» **Problem statement**
For this exercise, transcribe every line of the material exactly and skip the pictures.

» **Available data**

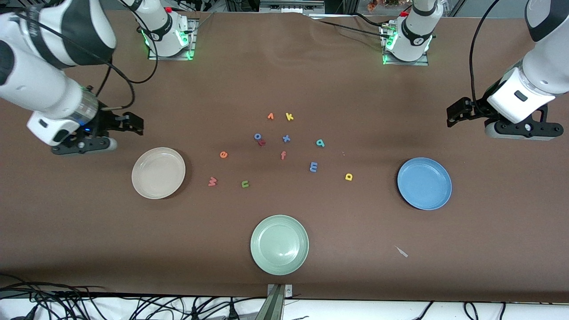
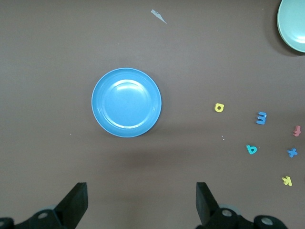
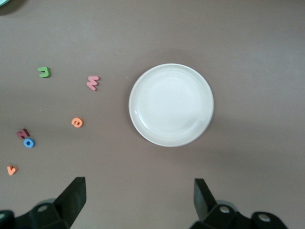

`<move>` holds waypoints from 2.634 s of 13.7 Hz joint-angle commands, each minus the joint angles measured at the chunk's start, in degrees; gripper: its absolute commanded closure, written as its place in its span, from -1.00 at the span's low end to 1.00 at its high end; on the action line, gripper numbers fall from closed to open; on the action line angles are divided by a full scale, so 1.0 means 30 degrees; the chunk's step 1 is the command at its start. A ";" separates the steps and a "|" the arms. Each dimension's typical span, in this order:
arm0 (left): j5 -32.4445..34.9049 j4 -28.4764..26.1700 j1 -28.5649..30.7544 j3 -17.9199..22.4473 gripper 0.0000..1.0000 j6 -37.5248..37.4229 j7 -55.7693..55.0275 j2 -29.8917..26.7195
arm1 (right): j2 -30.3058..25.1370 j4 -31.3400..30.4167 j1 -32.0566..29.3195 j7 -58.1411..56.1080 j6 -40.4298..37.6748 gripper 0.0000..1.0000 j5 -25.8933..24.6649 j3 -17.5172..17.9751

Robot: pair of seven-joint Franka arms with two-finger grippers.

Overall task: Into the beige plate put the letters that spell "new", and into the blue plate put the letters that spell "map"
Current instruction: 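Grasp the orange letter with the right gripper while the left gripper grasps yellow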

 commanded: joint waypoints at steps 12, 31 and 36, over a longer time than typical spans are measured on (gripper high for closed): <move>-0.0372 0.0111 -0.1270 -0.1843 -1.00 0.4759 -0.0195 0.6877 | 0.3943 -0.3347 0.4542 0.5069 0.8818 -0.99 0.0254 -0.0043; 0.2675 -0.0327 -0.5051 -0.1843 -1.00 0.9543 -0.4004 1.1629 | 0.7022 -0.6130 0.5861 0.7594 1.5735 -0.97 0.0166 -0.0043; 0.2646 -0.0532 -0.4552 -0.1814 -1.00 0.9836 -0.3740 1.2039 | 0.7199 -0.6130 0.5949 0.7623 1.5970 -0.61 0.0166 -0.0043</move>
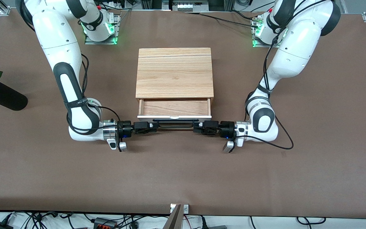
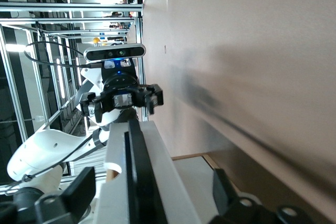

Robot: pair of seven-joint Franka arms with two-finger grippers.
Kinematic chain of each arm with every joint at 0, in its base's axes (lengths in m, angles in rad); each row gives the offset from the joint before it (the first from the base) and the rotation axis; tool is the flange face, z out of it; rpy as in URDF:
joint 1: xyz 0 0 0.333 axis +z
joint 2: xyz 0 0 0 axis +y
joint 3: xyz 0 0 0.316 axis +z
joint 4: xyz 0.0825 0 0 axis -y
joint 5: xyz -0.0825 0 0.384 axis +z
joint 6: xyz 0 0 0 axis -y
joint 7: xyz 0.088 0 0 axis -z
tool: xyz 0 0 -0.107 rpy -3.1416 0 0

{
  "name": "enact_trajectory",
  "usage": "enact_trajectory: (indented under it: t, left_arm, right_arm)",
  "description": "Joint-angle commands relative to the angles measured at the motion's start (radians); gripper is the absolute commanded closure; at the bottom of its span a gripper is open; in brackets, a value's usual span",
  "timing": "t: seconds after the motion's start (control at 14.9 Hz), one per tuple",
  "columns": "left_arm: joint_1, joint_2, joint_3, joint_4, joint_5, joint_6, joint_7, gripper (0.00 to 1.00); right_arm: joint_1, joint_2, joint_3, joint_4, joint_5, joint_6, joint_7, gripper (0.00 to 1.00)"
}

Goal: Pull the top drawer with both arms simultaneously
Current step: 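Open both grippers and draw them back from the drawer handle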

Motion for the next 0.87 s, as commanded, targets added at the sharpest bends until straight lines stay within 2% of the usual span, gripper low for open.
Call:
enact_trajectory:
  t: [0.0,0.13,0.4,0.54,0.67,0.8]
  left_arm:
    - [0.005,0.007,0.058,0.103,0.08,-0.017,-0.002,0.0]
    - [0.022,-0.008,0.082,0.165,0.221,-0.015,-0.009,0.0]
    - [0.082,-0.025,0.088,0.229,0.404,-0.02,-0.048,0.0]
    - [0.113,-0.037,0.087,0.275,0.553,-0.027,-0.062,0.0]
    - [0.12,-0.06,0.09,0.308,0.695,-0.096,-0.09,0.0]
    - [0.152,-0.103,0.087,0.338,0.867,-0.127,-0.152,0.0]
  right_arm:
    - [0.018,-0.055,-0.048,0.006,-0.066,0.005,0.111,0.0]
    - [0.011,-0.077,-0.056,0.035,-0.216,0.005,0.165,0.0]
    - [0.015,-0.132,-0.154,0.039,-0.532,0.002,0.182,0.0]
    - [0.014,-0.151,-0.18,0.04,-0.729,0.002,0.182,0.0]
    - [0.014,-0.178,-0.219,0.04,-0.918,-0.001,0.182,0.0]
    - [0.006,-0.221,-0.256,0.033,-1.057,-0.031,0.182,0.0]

» **Response below**
`<move>` holds waypoints from 2.634 s of 13.7 Hz joint-angle commands, each minus the joint angles measured at the chunk's start, in degrees; gripper: its absolute commanded closure, written as its place in its span, from -1.00 at the span's low end to 1.00 at its high end; on the action line, gripper numbers fall from closed to open; on the action line angles are divided by a full scale, so 1.0 means 30 degrees; the chunk's step 1 is the command at its start. A ";" separates the steps and a "|" the arms. Each dimension's typical span, in this order:
arm0 (left): j5 -32.4445..34.9049 j4 -28.4764..26.1700 j1 -28.5649..30.7544 j3 -17.9199..22.4473 gripper 0.0000..1.0000 j6 -37.5248..37.4229 j7 -55.7693..55.0275 j2 -29.8917..26.7195
arm1 (right): j2 -30.3058..25.1370 j4 -31.3400..30.4167 j1 -32.0566..29.3195 j7 -58.1411..56.1080 j6 -40.4298..37.6748 gripper 0.0000..1.0000 j5 -25.8933..24.6649 j3 -17.5172..17.9751

Robot: pair of seven-joint Franka arms with two-finger grippers.

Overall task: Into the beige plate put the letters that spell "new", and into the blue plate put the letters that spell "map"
Current instruction: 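Grasp the orange letter with the right gripper while the left gripper grasps yellow
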
 commanded: joint waypoints at steps 12, 31 and 36, over a longer time than typical spans are measured on (gripper high for closed): <move>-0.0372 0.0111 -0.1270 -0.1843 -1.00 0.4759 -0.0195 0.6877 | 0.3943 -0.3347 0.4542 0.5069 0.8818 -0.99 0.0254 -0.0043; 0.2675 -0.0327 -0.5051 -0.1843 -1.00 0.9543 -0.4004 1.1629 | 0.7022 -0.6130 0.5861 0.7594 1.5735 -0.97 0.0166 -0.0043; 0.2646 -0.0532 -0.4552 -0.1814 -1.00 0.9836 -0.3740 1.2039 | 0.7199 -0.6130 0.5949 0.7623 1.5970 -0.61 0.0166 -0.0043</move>

Robot: pair of seven-joint Franka arms with two-finger grippers.
Kinematic chain of each arm with every joint at 0, in its base's axes (lengths in m, angles in rad); each row gives the offset from the joint before it (the first from the base) and the rotation axis; tool is the flange face, z out of it; rpy as in URDF:
joint 1: xyz 0 0 0.333 axis +z
joint 2: xyz 0 0 0 axis +y
joint 3: xyz 0 0 0.316 axis +z
joint 4: xyz 0.0825 0 0 axis -y
joint 5: xyz -0.0825 0 0.384 axis +z
joint 6: xyz 0 0 0 axis -y
joint 7: xyz 0.088 0 0 axis -z
tool: xyz 0 0 -0.107 rpy -3.1416 0 0

{
  "name": "enact_trajectory",
  "usage": "enact_trajectory: (indented under it: t, left_arm, right_arm)",
  "description": "Joint-angle commands relative to the angles measured at the motion's start (radians); gripper is the absolute commanded closure; at the bottom of its span a gripper is open; in brackets, a value's usual span",
  "timing": "t: seconds after the motion's start (control at 14.9 Hz), one per tuple",
  "columns": "left_arm: joint_1, joint_2, joint_3, joint_4, joint_5, joint_6, joint_7, gripper (0.00 to 1.00); right_arm: joint_1, joint_2, joint_3, joint_4, joint_5, joint_6, joint_7, gripper (0.00 to 1.00)"
}

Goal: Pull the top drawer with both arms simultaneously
Current step: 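Open both grippers and draw them back from the drawer handle
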
Motion for the next 0.87 s, as commanded, targets added at the sharpest bends until straight lines stay within 2% of the usual span, gripper low for open.
Call:
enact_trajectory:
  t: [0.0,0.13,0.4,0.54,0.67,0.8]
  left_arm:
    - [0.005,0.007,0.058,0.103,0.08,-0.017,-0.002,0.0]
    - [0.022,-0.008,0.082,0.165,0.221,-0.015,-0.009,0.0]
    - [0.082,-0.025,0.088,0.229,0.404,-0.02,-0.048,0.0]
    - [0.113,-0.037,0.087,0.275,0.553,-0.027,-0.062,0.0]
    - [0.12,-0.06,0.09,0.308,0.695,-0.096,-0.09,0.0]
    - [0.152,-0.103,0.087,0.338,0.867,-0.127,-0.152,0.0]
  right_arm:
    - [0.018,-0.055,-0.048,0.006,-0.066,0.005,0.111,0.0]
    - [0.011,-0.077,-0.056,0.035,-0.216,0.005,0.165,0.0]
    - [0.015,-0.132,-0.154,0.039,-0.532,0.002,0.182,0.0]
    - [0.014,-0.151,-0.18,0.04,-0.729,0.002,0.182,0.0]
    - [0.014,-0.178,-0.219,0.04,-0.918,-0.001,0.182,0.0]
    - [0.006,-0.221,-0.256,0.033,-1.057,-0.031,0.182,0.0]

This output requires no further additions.